PROBLEM STATEMENT>
Give the data again in full, exactly as written below.
=====
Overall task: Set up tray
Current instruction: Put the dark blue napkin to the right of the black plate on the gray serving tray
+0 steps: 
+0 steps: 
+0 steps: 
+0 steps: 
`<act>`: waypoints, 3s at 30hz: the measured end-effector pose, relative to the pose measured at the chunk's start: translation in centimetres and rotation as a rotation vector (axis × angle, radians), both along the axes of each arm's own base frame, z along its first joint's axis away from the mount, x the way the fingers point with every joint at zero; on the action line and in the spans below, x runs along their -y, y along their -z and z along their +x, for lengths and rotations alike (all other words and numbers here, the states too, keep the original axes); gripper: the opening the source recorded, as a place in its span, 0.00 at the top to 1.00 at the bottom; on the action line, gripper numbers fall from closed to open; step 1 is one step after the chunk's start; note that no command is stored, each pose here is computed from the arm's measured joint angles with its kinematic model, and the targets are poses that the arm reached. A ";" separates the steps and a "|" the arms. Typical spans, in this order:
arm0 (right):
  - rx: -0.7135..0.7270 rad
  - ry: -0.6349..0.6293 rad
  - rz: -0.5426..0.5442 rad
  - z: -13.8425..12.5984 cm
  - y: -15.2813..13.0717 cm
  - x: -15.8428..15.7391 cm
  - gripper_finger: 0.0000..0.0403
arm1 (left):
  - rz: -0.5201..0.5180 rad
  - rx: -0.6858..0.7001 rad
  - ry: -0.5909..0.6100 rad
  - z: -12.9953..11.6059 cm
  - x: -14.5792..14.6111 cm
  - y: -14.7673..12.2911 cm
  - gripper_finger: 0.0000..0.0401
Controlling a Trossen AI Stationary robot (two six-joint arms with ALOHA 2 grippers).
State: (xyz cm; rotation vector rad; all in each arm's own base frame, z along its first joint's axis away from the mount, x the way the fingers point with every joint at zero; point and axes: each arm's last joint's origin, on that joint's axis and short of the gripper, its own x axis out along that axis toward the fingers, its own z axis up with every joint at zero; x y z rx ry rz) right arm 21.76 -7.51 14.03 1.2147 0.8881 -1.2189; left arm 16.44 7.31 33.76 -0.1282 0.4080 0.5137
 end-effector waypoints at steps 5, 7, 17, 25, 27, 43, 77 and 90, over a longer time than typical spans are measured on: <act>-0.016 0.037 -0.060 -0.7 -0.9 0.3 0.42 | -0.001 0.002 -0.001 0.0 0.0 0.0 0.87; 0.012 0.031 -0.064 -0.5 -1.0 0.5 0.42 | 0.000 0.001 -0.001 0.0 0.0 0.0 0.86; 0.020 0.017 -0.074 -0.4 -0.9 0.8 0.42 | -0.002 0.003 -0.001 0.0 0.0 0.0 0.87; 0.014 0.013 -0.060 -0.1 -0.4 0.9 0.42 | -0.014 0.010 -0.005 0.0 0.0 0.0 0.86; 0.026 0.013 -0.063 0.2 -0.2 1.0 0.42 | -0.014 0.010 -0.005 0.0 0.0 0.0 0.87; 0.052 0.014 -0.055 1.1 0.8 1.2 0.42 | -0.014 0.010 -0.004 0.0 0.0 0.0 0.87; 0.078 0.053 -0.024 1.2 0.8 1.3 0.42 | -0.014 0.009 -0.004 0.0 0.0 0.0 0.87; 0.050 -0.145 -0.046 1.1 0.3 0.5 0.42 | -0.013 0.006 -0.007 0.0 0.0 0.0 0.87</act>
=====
WRITTEN ANSWER>
Overall task: Set up tray
Current instruction: Put the dark blue napkin to the right of the black plate on the gray serving tray
+0 steps: 
+0 steps: 
+0 steps: 
+0 steps: 
`<act>`: waypoints, 3s at 30hz: the measured end-effector pose, relative to the pose measured at the chunk's start: translation in centimetres and rotation as a rotation vector (axis × angle, radians), both along the axes of each arm's own base frame, z along its first joint's axis away from the mount, x the way the fingers point with every joint at zero; on the action line and in the spans below, x runs along their -y, y along their -z and z along their +x, for lengths and rotations alike (all other words and numbers here, the states too, keep the original axes); gripper: the opening the source recorded, as a place in its span, 0.00 at the top to 1.00 at the bottom; on the action line, gripper numbers fall from closed to open; step 1 is one step after the chunk's start; note that no command is stored, each pose here is computed from the arm's measured joint angles with its kinematic model, and the targets are poses that the arm reached. A ";" separates the steps and a "|" the arms. Typical spans, in this order:
arm0 (right):
  - rx: -0.7135..0.7270 rad
  - ry: -0.6349..0.6293 rad
  - rz: -0.5426..0.5442 rad
  - z: -13.8425..12.5984 cm
  - y: -15.2813..13.0717 cm
  - x: -15.8428..15.7391 cm
  - gripper_finger: 0.0000..0.0403
arm1 (left):
  - rz: -0.5201..0.5180 rad
  - rx: -0.6858..0.7001 rad
  - ry: -0.5909..0.6100 rad
  - z: -12.9953..11.6059 cm
  - x: -14.5792..14.6111 cm
  - y: -14.7673..12.2911 cm
  - gripper_finger: 0.0000..0.0401
Controlling a Trossen AI Stationary robot (two six-joint arms with ALOHA 2 grippers).
State: (xyz cm; rotation vector rad; all in each arm's own base frame, z along its first joint's axis away from the mount, x the way the fingers point with every joint at zero; point and axes: each arm's last joint's origin, on that joint's axis and short of the gripper, its own x axis out along that axis toward the fingers, its own z axis up with every joint at zero; x y z rx ry rz) right arm 21.76 -7.51 14.03 1.2147 0.8881 -1.2189; left arm 16.44 7.31 33.76 -0.1282 0.4080 0.5137
 end-effector waypoints at steps 5, 7, 17, 25, 27, 43, 77 and 90, over a longer time than typical spans are measured on: <act>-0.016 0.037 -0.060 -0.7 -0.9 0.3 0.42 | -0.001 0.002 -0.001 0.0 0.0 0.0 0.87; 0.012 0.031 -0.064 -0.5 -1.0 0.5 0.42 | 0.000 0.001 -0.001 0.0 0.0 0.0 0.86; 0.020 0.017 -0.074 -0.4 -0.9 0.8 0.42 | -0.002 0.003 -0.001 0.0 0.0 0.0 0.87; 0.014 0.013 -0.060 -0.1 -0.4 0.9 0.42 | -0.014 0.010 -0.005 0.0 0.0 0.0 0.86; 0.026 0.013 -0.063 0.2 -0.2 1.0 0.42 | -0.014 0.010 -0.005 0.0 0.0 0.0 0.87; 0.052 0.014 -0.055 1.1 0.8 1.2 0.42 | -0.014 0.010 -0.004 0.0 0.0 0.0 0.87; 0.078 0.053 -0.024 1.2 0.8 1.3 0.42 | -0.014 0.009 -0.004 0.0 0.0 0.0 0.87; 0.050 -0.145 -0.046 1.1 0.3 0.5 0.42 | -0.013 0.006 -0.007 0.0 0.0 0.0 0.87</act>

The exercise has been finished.